Apart from the pictures, every line below is to be set down exactly.

Start of Supplied information

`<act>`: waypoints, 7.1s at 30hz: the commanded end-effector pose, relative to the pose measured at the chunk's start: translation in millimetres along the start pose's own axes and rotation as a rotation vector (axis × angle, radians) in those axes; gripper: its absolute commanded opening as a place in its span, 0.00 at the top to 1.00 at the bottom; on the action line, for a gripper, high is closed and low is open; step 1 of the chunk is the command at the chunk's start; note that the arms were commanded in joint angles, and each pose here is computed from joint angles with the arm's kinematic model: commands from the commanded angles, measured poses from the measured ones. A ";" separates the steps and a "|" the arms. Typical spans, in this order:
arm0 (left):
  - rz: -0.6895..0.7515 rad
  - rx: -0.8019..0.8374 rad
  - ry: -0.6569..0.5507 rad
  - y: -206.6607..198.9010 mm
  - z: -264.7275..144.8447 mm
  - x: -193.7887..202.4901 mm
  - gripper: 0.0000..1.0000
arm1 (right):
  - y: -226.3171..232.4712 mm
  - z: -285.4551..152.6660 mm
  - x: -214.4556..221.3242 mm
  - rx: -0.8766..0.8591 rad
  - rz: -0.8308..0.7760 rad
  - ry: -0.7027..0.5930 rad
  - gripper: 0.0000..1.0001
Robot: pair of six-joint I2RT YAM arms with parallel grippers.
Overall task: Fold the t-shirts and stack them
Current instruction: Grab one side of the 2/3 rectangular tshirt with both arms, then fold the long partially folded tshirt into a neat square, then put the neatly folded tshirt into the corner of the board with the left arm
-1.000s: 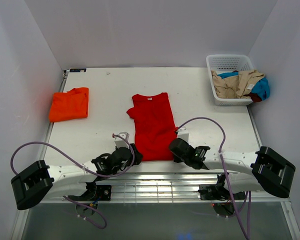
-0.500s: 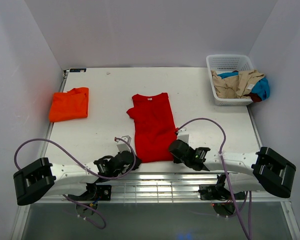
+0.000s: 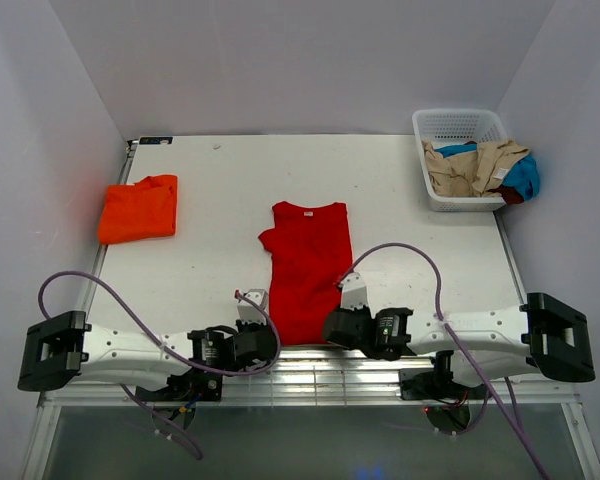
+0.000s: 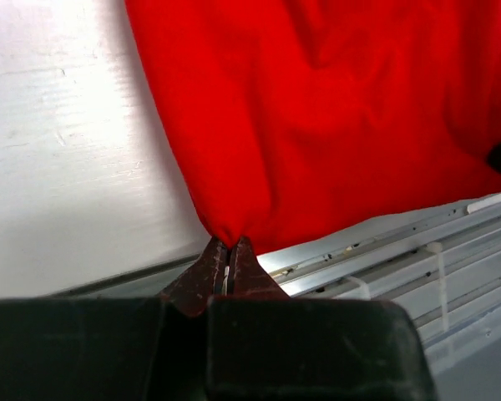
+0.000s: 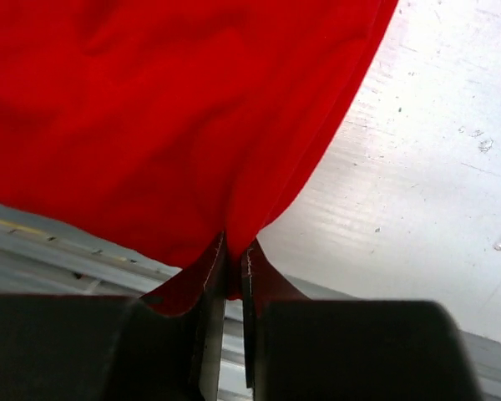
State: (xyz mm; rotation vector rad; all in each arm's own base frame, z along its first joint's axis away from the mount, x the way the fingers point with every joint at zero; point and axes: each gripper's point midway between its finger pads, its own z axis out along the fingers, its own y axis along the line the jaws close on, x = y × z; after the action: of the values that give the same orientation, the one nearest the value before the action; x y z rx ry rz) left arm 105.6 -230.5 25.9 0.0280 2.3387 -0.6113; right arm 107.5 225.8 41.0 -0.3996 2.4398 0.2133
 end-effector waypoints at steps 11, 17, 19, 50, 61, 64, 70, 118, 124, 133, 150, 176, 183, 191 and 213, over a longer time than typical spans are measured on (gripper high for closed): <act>0.017 -0.100 -0.435 -32.9 -58.1 -126.8 1.00 | 2.2 -65.4 -93.4 0.176 0.036 -0.289 0.92; 0.032 -0.164 -0.572 -30.0 -59.2 -148.0 1.00 | -10.0 -73.1 -133.7 0.268 0.059 -0.432 0.92; 0.068 -0.181 -0.603 -29.0 -57.5 -151.6 1.00 | -20.4 -69.9 -145.0 0.318 0.080 -0.460 0.92; 0.263 -0.086 -0.737 -21.2 55.7 -264.9 1.00 | -56.3 45.6 -261.8 0.350 -0.046 -0.569 0.92; 0.291 -0.121 -0.743 -5.2 98.3 -287.9 1.00 | -76.0 87.9 -286.5 0.384 -0.062 -0.565 0.92; 0.290 -0.132 -0.756 -0.4 104.9 -295.0 1.00 | -81.8 98.4 -291.8 0.385 -0.065 -0.562 0.92; 0.301 -0.149 -0.756 6.6 126.5 -305.7 1.00 | -90.4 118.2 -306.8 0.383 -0.069 -0.567 0.92; 0.033 -0.166 -0.376 32.1 138.8 -310.0 0.32 | -20.1 172.0 -323.6 -0.132 -0.131 -0.583 0.92; -0.046 -0.129 -0.321 50.8 124.7 -296.7 0.31 | -10.7 206.2 -291.6 -0.175 -0.132 -0.404 0.92; -0.173 -0.027 -0.166 60.6 141.5 -269.0 0.30 | -15.2 218.4 -257.3 -0.163 -0.080 -0.274 0.92; -0.285 0.042 -0.070 83.1 176.0 -230.0 0.18 | -23.9 221.3 -232.4 -0.138 -0.068 -0.217 0.92; -0.312 0.217 -0.030 35.3 231.1 -220.9 0.17 | -2.4 216.6 -217.4 -0.220 -0.087 -0.211 0.92; -0.275 0.189 -0.020 42.9 243.1 -211.8 0.66 | 8.8 212.0 -214.1 -0.248 -0.111 -0.226 0.92; -0.188 0.156 -0.049 48.6 241.6 -221.5 0.87 | 3.0 194.8 -205.3 -0.231 -0.123 -0.239 0.91; 0.158 -0.310 -0.130 151.7 86.3 -378.1 0.86 | -67.5 41.9 -207.7 -0.051 -0.076 -0.408 0.63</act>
State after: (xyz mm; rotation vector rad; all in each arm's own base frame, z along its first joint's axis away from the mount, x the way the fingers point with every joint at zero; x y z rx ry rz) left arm 479.0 -99.9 130.0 -0.0127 2.2448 -0.2396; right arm 316.0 228.8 131.9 -0.4420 2.0234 0.2948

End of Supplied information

**Answer space**
`<act>`: waypoints, 7.1s at 30hz: the commanded end-effector pose, relative to the pose measured at the chunk's start: translation in millimetres along the start pose's own axes and rotation as a rotation vector (axis × angle, radians) in those axes; gripper: its absolute commanded opening as a place in its span, 0.00 at the top to 1.00 at the bottom; on the action line, for a gripper, high is closed and low is open; step 1 of the chunk is the command at the chunk's start; note that the arms were commanded in joint angles, and each pose here is computed from joint angles with the arm's kinematic model: commands from the commanded angles, measured poses from the measured ones. A ";" separates the steps and a "|" the arms. Typical spans, in this order:
arm0 (left):
  - rz: -0.6895..0.7515 rad
  - rx: -0.8019..0.8374 rad
  - ry: -0.6569..0.5507 rad
  - y: -206.6607..198.9010 mm
  - z: -264.7275..144.8447 mm
  - x: -193.7887..202.4901 mm
  - gripper: 0.0000..1.0000
arm1 (right):
  - y: -226.3171..232.4712 mm
  - z: -285.4551..152.6660 mm
  - x: -214.4556..221.3242 mm
  - rx: -0.8766..0.8591 rad
  - rz: -0.8308..0.7760 rad
  - ry: -0.7027..0.5930 rad
  - gripper: 0.0000..1.0001
Robot: pair of six-joint I2RT YAM arms with parallel grippers.
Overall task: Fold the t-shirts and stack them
Current instruction: Grab one side of the 2/3 rectangular tshirt with both arms, then fold the long partially folded tshirt into a neat square, then put the neatly folded tshirt into the corner of the board with the left arm
-1.000s: 
-0.500s: 
+0.000s: 
+0.000s: 
+0.000s: 
State: (xyz mm; rotation vector rad; all in each arm's own base frame, z along its first joint's axis away from the mount, x the way the fingers point with every joint at zero; point and axes: each gripper's point midway between its finger pads, its own z axis out along the fingers, its own y axis along the line the jaws close on, x = y × z; after the action: of the values that give the same orientation, the one nearest the value before the action; x y z rx ry rz) left arm 105.6 -230.5 25.9 0.0280 2.3387 -0.6113; right arm 107.5 225.8 41.0 -0.3996 2.4398 0.2133
 end-effector waypoints at steps 11, 17, 19, 50, 61, 64, 70, 118, 124, 133, 150, 176, 183, 191 and 213, over a longer time than typical spans are measured on (gripper high for closed): <act>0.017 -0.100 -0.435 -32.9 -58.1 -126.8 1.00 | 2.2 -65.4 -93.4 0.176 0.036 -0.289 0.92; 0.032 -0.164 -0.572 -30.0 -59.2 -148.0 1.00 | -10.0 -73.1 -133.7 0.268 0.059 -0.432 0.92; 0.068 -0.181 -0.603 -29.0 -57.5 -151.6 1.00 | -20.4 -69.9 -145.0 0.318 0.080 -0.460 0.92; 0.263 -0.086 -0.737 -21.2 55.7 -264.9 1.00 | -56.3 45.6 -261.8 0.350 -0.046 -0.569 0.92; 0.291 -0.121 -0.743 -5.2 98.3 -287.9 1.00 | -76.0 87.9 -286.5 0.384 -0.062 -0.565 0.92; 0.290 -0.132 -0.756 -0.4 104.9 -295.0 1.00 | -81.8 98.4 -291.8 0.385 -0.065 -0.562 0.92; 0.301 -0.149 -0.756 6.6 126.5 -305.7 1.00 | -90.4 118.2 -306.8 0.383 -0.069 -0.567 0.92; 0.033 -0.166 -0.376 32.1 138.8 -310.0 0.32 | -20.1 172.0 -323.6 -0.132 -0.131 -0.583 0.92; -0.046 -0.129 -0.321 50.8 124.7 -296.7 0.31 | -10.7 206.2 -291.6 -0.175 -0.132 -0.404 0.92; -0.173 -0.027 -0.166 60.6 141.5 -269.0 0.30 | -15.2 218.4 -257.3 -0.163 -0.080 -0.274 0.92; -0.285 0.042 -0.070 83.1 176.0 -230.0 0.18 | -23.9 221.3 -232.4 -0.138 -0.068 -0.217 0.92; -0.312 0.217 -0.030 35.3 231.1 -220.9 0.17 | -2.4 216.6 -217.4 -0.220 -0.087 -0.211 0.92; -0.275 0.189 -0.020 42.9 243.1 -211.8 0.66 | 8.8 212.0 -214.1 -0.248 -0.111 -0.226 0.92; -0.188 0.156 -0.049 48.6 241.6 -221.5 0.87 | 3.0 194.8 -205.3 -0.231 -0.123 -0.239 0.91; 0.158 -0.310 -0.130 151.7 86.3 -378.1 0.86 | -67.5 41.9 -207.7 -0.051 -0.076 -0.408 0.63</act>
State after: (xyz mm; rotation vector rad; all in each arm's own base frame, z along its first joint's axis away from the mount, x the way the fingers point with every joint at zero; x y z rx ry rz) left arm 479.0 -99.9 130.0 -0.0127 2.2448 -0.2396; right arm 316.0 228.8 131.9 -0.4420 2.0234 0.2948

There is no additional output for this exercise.